SANDESTIN — Although the risk that the country is sliding into recession remains relatively low, the economic picture Rick Harper painted for Northwest Florida on Wednesday wasn’t super rosy.
Job growth in Florida has slowed, Harper said, and in what he termed a “winner-take-all marketplace,” the middle class is finding itself left behind.
“We haven’t seen any wage increases for the people who get up and go to work every day,” he said. “That’s a problem.”
The declining growth of take-home benefits is hurting the workforce, Harper said, and many jobs in the hospitality industry, upon which much of Northwest Florida relies, “don’t pay enough to allow a family to have a living wage.”
Harper, who has retired from the University of West Florida after nearly three decades and serves as the economic adviser for Triumph Gulf Coast, was one of three economists who spoke Wednesday at the first day of the Gulf Power Economic Symposium.
This year the symposium, the first for Gulf Power since it was acquired by Juneau Beach-based NextEra Energy, has drawn a crowd of 638 to the Baytowne Conference Center. The turnout is the highest in the history of the event, Gulf Power spokeswoman Kimberly Blair said.
Harper said it appears that unemployment rates, which are about 3 percent in in Santa Rosa, Okaloosa and Walton counties, remain below state and national averages but appear to have bottomed out. Meanwhile, housing prices are being affected by low inventories and rising interest rates.
Unemployment in Holmes, Washington and Jackson counties are hovering at close to 4 percent.
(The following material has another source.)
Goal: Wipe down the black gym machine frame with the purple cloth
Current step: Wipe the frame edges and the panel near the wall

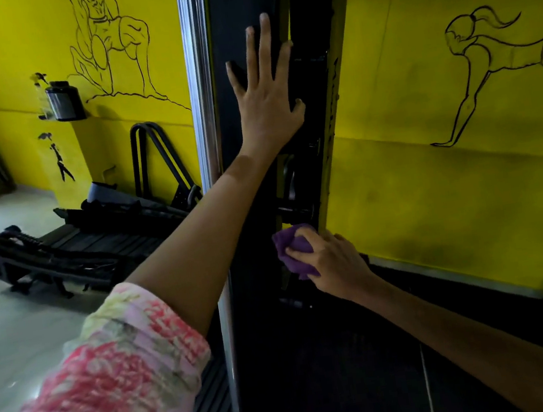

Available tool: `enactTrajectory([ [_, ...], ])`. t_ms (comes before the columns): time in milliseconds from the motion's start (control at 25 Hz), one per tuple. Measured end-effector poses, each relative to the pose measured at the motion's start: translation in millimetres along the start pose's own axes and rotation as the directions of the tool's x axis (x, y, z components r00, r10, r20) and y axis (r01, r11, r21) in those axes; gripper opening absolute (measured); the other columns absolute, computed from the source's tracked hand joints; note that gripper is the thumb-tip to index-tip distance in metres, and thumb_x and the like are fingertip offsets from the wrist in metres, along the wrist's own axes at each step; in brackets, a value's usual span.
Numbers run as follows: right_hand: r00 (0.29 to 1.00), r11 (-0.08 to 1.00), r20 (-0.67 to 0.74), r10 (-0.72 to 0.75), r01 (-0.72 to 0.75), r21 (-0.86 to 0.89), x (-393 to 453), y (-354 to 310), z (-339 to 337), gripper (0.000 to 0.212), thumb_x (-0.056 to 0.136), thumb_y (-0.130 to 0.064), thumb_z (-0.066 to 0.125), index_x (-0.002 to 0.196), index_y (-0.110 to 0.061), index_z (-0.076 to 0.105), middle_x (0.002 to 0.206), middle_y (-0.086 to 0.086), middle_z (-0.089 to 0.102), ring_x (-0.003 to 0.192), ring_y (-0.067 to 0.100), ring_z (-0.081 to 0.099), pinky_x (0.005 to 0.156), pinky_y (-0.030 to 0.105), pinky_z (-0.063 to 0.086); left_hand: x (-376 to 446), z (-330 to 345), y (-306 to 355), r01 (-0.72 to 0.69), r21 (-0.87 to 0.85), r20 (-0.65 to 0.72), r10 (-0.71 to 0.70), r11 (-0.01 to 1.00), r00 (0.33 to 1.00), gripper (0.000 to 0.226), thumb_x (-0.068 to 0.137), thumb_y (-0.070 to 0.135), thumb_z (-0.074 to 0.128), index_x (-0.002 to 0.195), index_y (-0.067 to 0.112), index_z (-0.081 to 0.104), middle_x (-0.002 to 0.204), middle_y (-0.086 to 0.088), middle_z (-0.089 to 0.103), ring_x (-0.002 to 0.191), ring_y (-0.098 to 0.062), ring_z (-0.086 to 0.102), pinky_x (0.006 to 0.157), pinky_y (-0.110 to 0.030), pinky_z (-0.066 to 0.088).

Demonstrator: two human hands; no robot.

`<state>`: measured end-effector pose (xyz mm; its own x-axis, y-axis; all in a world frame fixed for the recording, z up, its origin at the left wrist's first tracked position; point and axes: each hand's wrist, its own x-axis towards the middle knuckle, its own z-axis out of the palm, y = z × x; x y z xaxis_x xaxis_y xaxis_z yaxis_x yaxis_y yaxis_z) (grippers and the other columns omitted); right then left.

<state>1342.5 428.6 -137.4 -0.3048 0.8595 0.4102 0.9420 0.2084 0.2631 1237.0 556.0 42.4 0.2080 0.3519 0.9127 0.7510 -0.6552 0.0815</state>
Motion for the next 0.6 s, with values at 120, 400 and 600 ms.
enactTrajectory([
  [120,0.987,0.994,0.161,0.027,-0.044,0.099,7,-17,31,0.052,0.067,-0.016,0.079,0.117,-0.022,0.066,0.130,0.013,0.052,0.098,0.039,0.057,0.069,0.044,0.054,-27,10,1,0.014,-0.004,0.002,-0.014,1.000,1.000,0.073,0.086,0.038,0.054,0.149,0.012,0.029,0.156,-0.020,0.017,0.145,-0.037,0.011,0.114,-0.061,0.009],
  [400,0.972,0.984,0.229,0.046,-0.084,0.158,5,0,35,0.046,0.086,-0.028,0.063,0.131,-0.030,0.054,0.143,0.001,0.033,0.124,0.027,0.041,0.093,0.039,0.045,-102,32,-9,-0.010,-0.035,0.079,0.013,0.999,0.997,0.055,0.096,0.042,0.044,0.144,0.016,0.040,0.158,-0.017,0.014,0.146,-0.034,0.007,0.114,-0.060,0.007],
  [600,0.987,0.986,0.158,0.041,-0.066,0.156,8,-11,43,0.043,0.075,-0.020,0.075,0.117,-0.021,0.065,0.136,0.009,0.044,0.113,0.037,0.050,0.082,0.049,0.050,-106,34,-12,-0.017,0.025,0.081,0.015,1.000,0.997,0.068,0.087,0.040,0.058,0.146,0.015,0.035,0.157,-0.019,0.015,0.145,-0.035,0.006,0.112,-0.064,0.012],
])
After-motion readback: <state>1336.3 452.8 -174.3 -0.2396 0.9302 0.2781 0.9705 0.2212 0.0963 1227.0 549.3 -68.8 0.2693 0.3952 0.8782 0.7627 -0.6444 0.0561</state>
In Bay and Gulf counties, which were hammered by Hurricane Michael, the rates stand at 5 percent and 6.2 percent, respectively.
“We’ve hit the bottom with unemployment rates,” Harper said. “However, we are not predicting a recession for the next several months. Six months from now we should still be chugging along.”
Slowed immigration, less trade and less demand for products due to the phasing out of the federal stimulus package have all negatively impacted Florida’s economy and are all risks to business that must be considered, he added. And while household and debt service expense is low, the federal debt has created a scenario in which the country is spending more than $3,000 in borrowed money annually for every man, woman and child in the country.
Harper said the timber industry, an economic engine in several rural counties in the eastern Panhandle, was devastated by Hurricane Michael and could take 12 years to recover.
In Calhoun and Jackson counties, “the heart of timber country, the damages were just extraordinary,” he said, and estimated insurance claims in Calhoun County could have been made on as much as 42 percent of the county's total taxable property.
Bay County claimed $16.5 billion in hurricane damages and the total taxable value for all affected counties has reached $47.3 billion. Insurance claims for the storm averaged $43,000, he said.
Looking to the future, Harper said the region needs to improve the quality of its local assets, including labor, capital, natural resources, intellectual property and entrepreneurial ability. Doing so will allow those assets to earn a higher return on the marketplace.
Small and new businesses are no longer the job generators they once were, Harper said. “Increasingly, well-paid jobs are in large technology-intensive superstar businesses.”
The high paying, sustainable jobs of the future will go to employees who can “work side by side with technology and manage it productively,” he said.
The military presence in Okaloosa and Santa Rosa counties has pushed the median household income up to more than $60,000 and $65,000, respectively, Harper said, but other Panhandle counties struggle with much lower median household incomes. Washington at $36,000, Calhoun at $37,000 and Holmes at $40,000 are among the counties with lowest median household incomes.
Education is key to raising income levels, Harper said. To improve education will require reversing trends of dropping the amount taxpayers contribute to it and lowering student debt.